• Extracted information:
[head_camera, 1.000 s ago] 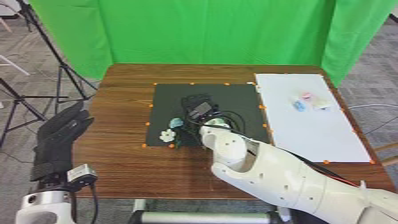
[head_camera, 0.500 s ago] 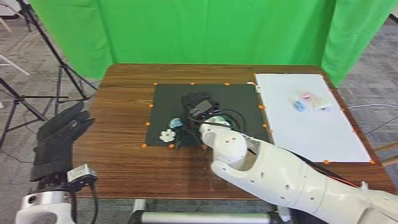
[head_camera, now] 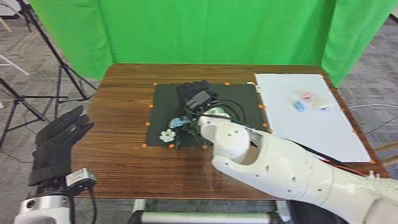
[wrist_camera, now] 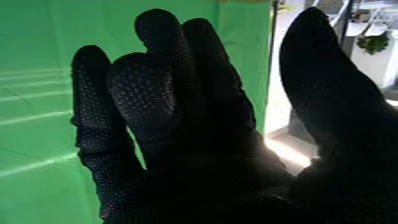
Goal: Arrange flowers
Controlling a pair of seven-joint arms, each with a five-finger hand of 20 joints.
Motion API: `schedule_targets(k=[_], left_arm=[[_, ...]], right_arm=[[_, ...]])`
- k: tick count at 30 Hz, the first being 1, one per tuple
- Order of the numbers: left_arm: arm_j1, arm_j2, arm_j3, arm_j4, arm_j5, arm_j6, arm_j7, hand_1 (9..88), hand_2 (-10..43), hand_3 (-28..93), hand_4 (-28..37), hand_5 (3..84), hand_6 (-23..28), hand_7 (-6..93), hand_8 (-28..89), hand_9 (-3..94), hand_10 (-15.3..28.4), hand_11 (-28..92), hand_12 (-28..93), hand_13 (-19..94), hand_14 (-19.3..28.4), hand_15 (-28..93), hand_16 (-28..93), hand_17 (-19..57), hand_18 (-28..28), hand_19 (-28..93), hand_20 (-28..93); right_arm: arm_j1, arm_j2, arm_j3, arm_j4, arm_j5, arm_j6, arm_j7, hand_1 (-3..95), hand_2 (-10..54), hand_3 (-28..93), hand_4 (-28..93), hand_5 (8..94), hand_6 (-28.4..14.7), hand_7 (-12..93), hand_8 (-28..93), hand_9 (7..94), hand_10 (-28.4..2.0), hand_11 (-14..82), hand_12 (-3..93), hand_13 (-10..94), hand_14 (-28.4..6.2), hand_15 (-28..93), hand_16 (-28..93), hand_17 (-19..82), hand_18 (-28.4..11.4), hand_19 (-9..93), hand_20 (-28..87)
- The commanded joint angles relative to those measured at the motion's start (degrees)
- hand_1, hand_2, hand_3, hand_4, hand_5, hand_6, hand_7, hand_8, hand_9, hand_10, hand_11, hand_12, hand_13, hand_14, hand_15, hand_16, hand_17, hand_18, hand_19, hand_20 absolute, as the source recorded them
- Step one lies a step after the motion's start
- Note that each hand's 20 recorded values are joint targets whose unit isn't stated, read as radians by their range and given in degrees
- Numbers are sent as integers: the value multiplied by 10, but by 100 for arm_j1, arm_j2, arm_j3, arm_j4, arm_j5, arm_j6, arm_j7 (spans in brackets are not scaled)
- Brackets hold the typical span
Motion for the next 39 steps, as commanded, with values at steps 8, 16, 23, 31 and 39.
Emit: schedule_targets(k=[8,16,23,31,39], left_arm=[[426,111,-69,-114,-268,281,378,271,35,832,-183,391,98,170,-112,328,190,368,65,228,261,633,-177,-106,206,568,28],[436,128,-33,-122,-271,309,421,267,38,827,-193,388,98,172,-116,327,189,368,62,229,259,629,-172,-105,206,565,33],[444,147,18,-136,-311,342,474,266,39,826,-195,387,98,171,-115,326,188,369,62,229,257,629,-170,-104,205,562,36],[450,225,89,-148,-427,433,567,267,40,823,-196,386,99,171,-114,325,188,371,62,228,258,629,-170,-104,205,561,39],[370,234,128,-153,-371,405,480,267,40,822,-195,387,100,169,-113,324,189,371,62,228,258,630,-170,-104,205,560,41]], right_arm=[[490,1195,234,-541,545,-60,318,284,-37,829,-219,589,-87,211,-109,602,-206,337,187,637,-122,786,193,287,-244,903,-35],[404,1944,536,-498,774,-119,534,286,-33,830,-219,579,-93,199,-105,585,-211,302,178,627,-124,789,187,278,-244,899,-32],[-73,2372,1203,-435,898,-350,689,286,-33,832,-221,571,-95,197,-102,576,-215,286,176,619,-126,790,183,274,-241,895,-32],[-538,2784,1825,-288,1091,-430,977,286,-30,835,-223,554,-100,187,-102,559,-217,269,172,615,-126,790,178,271,-239,893,-34],[-923,3044,2457,-28,1233,-617,1225,284,-28,838,-223,541,-101,184,-100,550,-219,256,170,611,-127,792,175,269,-236,892,-36]])
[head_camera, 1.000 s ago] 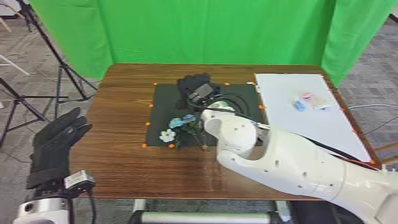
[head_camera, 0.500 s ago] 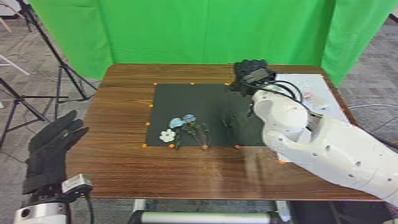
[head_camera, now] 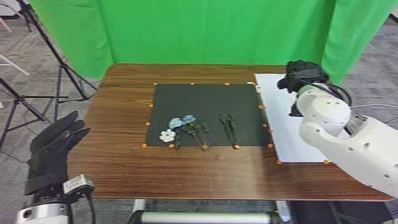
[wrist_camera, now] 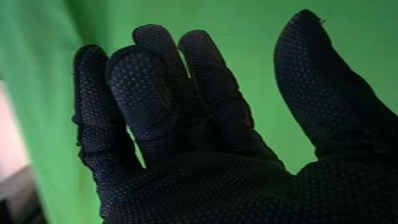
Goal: Arrange flowers
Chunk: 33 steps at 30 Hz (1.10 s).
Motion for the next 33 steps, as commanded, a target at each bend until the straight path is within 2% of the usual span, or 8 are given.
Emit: schedule_targets(k=[1,11,13,15,18,19,23,33], left_arm=[[16,52,62,-44,-49,59,2,267,39,823,-195,386,100,169,-113,324,188,371,62,228,258,630,-170,-104,206,560,41],[-24,115,105,-34,-110,84,37,268,40,822,-195,387,100,169,-113,324,189,373,62,228,258,631,-171,-105,206,560,42],[-65,68,97,-25,-45,41,-22,268,40,823,-194,387,100,169,-113,324,188,373,62,228,258,631,-171,-105,206,560,42],[-55,133,122,-30,-120,79,32,268,40,822,-194,386,100,168,-113,324,188,373,62,229,256,631,-171,-105,206,560,42],[-63,133,137,-23,-133,98,42,268,40,823,-193,387,100,168,-113,324,188,373,61,229,256,632,-172,-105,205,560,42],[-64,138,136,-19,-143,89,42,268,40,823,-193,387,100,168,-113,324,188,373,61,229,256,632,-172,-104,205,560,42],[-70,77,110,-16,-87,54,-13,268,41,823,-192,387,100,169,-113,324,188,373,61,228,257,632,-172,-104,205,560,43],[-107,104,133,0,-111,49,-2,268,41,825,-190,386,100,170,-114,323,188,375,60,229,257,631,-172,-104,205,560,43]], right_arm=[[-292,370,522,337,138,-220,324,284,-28,839,-224,540,-100,184,-100,548,-219,254,170,610,-126,793,174,269,-235,892,-36],[-652,-41,914,479,-14,-372,95,283,-27,839,-228,541,-99,188,-101,545,-219,249,170,607,-124,794,170,266,-234,890,-32],[-668,-129,938,567,-51,-421,65,282,-26,837,-229,543,-99,188,-102,546,-218,249,170,607,-124,795,169,266,-234,890,-31],[-761,-255,1086,656,-125,-521,-5,282,-26,835,-229,544,-99,188,-102,547,-218,250,170,608,-125,795,169,266,-235,890,-30],[-801,-357,1142,778,-154,-538,-69,282,-26,835,-230,544,-99,190,-102,550,-217,252,170,609,-124,796,168,267,-235,891,-28],[-609,-149,632,545,90,-330,283,282,-25,833,-230,544,-99,191,-102,552,-217,253,171,609,-124,797,168,267,-235,891,-27],[-699,-332,775,654,47,-493,267,280,-26,832,-231,548,-100,191,-103,552,-217,256,171,609,-124,798,168,266,-235,890,-25],[-725,-455,650,796,58,-511,310,279,-26,828,-234,552,-102,187,-102,554,-217,257,170,611,-123,799,169,266,-236,889,-19]])
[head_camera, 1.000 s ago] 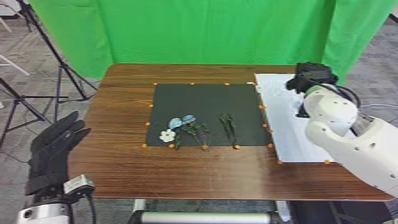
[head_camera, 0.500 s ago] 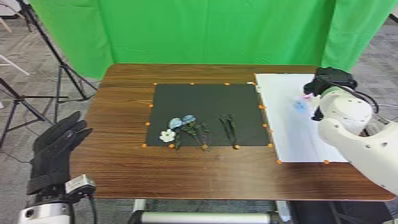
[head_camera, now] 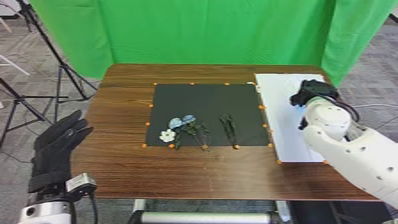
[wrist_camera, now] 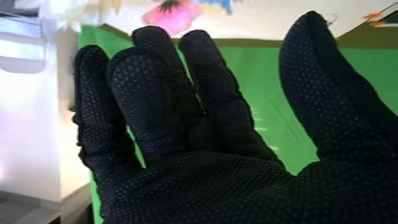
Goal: Arrange flowers
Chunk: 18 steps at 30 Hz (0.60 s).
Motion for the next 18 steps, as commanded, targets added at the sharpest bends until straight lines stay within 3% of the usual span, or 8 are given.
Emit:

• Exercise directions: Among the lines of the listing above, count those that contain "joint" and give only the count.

• Solution: 3